The first issue in the kitchen was the low and flat ceiling. Because of the empty space above, it was a simple solution to install a large beam at the roof level and remove all the interior walls in the kitchen, dining room and living room. The second problem was the existing floor framing, which had sagged over the years and had to be tediously leveled to save the original hardwood floor.
With the kitchen area opened and level, the design team accommodated the needs of their clients – who are active home cooks – with quartz countertops and a 48-in. professional range. The full-wall tile backsplash introduces textural interest, along with the gold-toned faucet, light fixtures and cabinet hardware. The base cabinets and island add warmth with a custom dark blue hue.

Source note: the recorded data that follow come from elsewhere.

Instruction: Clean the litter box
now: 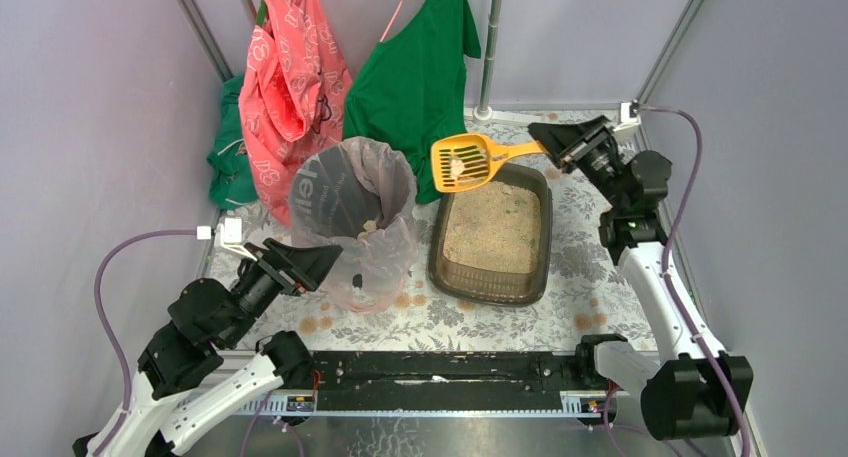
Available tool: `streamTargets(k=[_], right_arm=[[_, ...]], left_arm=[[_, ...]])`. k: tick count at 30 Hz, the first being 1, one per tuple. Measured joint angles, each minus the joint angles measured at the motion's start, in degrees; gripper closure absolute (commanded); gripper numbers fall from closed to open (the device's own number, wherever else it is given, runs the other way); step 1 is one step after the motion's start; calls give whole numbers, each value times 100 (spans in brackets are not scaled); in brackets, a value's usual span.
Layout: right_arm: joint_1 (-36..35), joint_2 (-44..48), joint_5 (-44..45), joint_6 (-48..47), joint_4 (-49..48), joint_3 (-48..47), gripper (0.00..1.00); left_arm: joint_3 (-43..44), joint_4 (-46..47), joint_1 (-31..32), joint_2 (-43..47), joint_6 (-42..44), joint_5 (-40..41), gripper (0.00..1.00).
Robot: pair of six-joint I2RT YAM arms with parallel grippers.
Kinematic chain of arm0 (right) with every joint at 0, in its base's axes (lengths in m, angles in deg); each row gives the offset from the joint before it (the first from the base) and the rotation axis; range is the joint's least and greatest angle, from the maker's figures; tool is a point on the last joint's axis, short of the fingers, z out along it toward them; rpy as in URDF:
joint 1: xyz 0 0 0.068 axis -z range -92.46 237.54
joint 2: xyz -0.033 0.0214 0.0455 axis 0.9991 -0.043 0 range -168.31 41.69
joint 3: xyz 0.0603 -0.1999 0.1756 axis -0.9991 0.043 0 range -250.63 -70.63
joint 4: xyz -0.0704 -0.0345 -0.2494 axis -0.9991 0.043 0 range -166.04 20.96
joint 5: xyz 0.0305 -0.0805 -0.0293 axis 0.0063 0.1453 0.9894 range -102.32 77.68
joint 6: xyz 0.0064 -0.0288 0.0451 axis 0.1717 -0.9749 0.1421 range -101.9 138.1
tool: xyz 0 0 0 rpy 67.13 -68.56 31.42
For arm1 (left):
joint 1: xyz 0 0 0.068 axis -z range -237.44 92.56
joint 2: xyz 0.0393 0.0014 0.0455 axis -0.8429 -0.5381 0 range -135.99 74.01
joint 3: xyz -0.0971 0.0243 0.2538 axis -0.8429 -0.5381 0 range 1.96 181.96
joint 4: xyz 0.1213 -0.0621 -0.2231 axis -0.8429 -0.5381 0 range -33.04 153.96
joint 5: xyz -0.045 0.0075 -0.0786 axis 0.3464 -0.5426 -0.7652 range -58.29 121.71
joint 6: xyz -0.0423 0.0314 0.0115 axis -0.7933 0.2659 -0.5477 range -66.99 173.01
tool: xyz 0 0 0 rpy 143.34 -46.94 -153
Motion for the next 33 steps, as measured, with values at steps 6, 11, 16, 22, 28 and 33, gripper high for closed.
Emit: streamTargets(k=[6, 11, 16, 22, 28, 33], right_arm=[[-1145, -529, 457, -413, 299, -686, 100], [-1851, -1311, 721, -970, 636, -1635, 100], [-2599, -2168, 925, -1956, 1375, -2796, 100], [-3407, -2835, 1176, -3434, 2310, -3814, 100], [-4395, -3318, 1832, -5062, 3401, -4933, 100], [-5160, -3764, 2601, -6273, 4144, -5901, 100]], left_arm=[[-48, -4, 0, 57, -7, 0, 2], [-46, -20, 0, 201, -15, 4, 2], [-48, -114, 0, 380, -81, 7, 2], [-59, -155, 0, 518, -188, 2, 2], [-149, -192, 0, 610, -271, 0, 2], [-164, -212, 0, 540, -291, 0, 2]])
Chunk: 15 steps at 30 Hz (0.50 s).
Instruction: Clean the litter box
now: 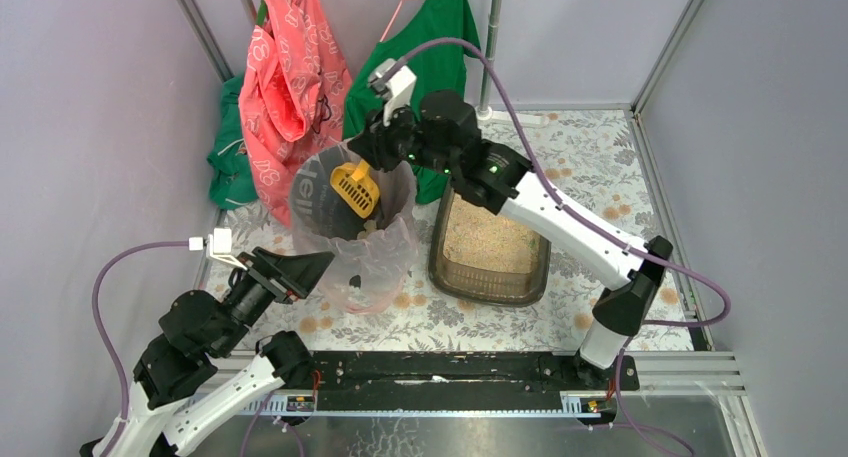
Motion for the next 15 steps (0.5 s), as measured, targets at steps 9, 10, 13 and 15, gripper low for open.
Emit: streamTargets(k=[9, 10, 13, 15], right_arm=[[-262, -208, 553, -688, 354, -339, 100], [-199, -199, 448, -575, 337, -339, 100], [195, -120, -356, 101, 127, -275, 100], [564, 13, -811, 564, -122, -144, 100]], left_arm=[[-7, 2, 0, -33, 0, 2, 2], [-7, 2, 0, -33, 0, 2, 2], [-7, 0, 0, -33, 0, 2, 2], [-7, -2, 0, -33, 0, 2, 2]])
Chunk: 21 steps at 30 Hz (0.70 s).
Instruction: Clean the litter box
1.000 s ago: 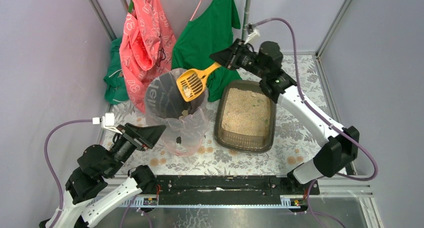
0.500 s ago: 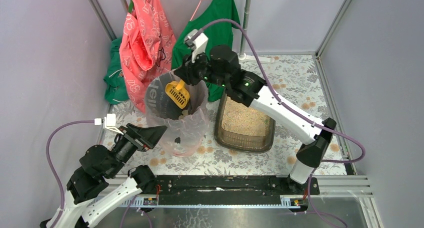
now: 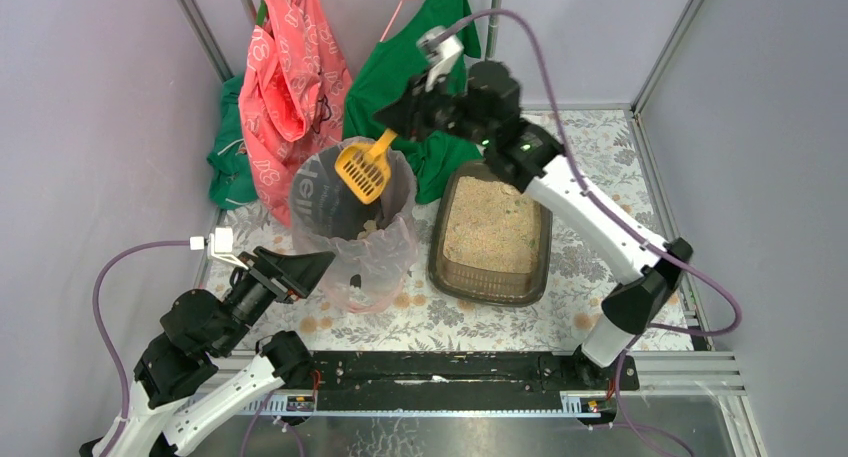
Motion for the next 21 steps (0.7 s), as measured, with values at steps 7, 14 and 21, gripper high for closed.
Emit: streamTargets(k=[7, 14, 21], right_arm=[[2037, 1436, -1137, 1764, -1331, 1357, 100], [4459, 3506, -1405, 2632, -1886, 3633, 100], [5294, 4079, -1268, 2680, -1537, 5563, 100]], left_arm=[[0, -50, 0, 2, 0, 2, 2], [0, -74, 0, 2, 0, 2, 2], [-4, -85, 0, 0, 2, -4, 2]])
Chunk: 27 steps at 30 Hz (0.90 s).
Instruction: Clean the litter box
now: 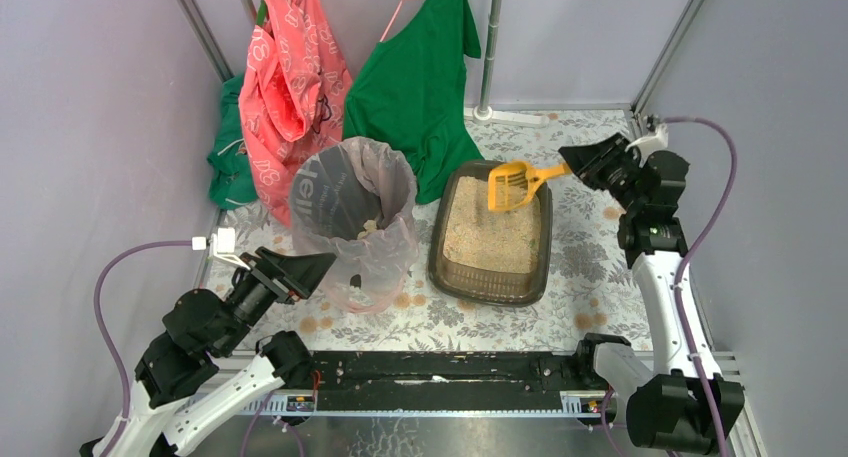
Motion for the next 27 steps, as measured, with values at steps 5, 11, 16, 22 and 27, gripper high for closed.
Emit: streamTargets(k=[5, 11, 16, 22, 27], right_arm=[[0, -15, 37, -39, 184, 588, 100], [-52, -140, 470, -380, 208, 737, 100], [-437, -341, 909, -721, 278, 669, 100], [-1180, -804, 942, -785, 116, 601, 100], [-1620, -1215, 1003, -785, -98, 627, 3]], left_arm=[[-146, 37, 0, 0, -2, -39, 2], [-315, 61, 0, -83, -9, -87, 2], [-328, 221, 0, -304, -7, -166, 2], [-328, 428, 0, -492, -4, -214, 2], [-328, 474, 0, -529, -4, -262, 1]])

“This color is very striking in the space – it’s a blue gray that has a touch of green in it, without being teal,” said Whitmore. “This dark color choice helps ground the base cabinets with the medium-dark wood floors.”
Revitalizing the Master Bathroom with Contemporary Style
The original space had a strange layout that sported a sink in the closet, a tight shower and outdated tile. Instead, the owners wanted a larger, open glass shower as well as plenty of storage and counter space. After taking down the divisive walls, there was room for a larger vanity and a medicine cabinet with integrated LED lighting to complement the space’s new modernized look. The team then brought character in through the tile choice.
“While visiting The Tile Shop, we were inspired by their Milas Lilac marble, a beautiful stone with unusual purple veining,” said Whitmore, adding that they decided to use this tile on the main floor, shower floor and at the shower niche. “The slightly oversized 3-in. hex tile has a contemporary style that is perfect for this house.”
The medium-gray painted cabinetry and soft white and gray quartz countertop are subtler choices that allow the marble to take the stage. The brushed-nickel faucet and hardware continue the cool and spa-like palette.
Creating the Man Cave Bar
The basement originally had an outdated wet bar and an overall drab appeal. The team removed the existing bar and planned to create the “man cave” space the client wanted. This included matte-black cabinetry with black hardware and a contrasting white quartz countertop and backsplash. The old brick fireplace was refaced with dark stacked stone for a contemporary style.
“The client has painted the walls a moody dark color and installed two very large screen TVs for gaming and sports viewing,” said Whitmore. “This is a very personal and well-loved space now!”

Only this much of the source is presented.